# TASK DETAILS:
The listing below holds a line with "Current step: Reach" and a later line with "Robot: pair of". Write out those two lines and every line between them, exactly, and nothing else.

# RAW DATA:

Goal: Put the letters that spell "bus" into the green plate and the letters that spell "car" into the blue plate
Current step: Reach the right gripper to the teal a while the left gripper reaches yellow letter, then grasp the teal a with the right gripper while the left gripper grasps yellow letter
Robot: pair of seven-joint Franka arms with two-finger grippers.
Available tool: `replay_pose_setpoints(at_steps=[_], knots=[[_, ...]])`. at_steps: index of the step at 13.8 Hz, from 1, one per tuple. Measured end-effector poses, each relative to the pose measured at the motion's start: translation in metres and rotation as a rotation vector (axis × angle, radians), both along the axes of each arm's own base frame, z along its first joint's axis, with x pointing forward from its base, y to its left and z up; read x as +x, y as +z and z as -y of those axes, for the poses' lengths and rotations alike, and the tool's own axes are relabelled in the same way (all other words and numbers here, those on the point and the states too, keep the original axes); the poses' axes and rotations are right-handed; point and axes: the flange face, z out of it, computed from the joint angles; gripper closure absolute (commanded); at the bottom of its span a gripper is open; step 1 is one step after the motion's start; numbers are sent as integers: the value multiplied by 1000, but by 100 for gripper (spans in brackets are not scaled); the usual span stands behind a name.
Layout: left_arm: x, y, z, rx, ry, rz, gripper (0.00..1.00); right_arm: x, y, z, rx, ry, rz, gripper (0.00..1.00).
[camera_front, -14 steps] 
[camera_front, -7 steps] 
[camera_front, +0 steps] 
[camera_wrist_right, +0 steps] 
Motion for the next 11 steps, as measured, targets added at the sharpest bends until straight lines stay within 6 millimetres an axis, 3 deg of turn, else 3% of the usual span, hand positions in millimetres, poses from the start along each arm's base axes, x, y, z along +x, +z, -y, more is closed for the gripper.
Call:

# WRITTEN RESPONSE:
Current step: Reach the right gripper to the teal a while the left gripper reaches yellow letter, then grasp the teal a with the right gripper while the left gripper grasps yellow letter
Robot: pair of seven-joint Franka arms with two-finger grippers.

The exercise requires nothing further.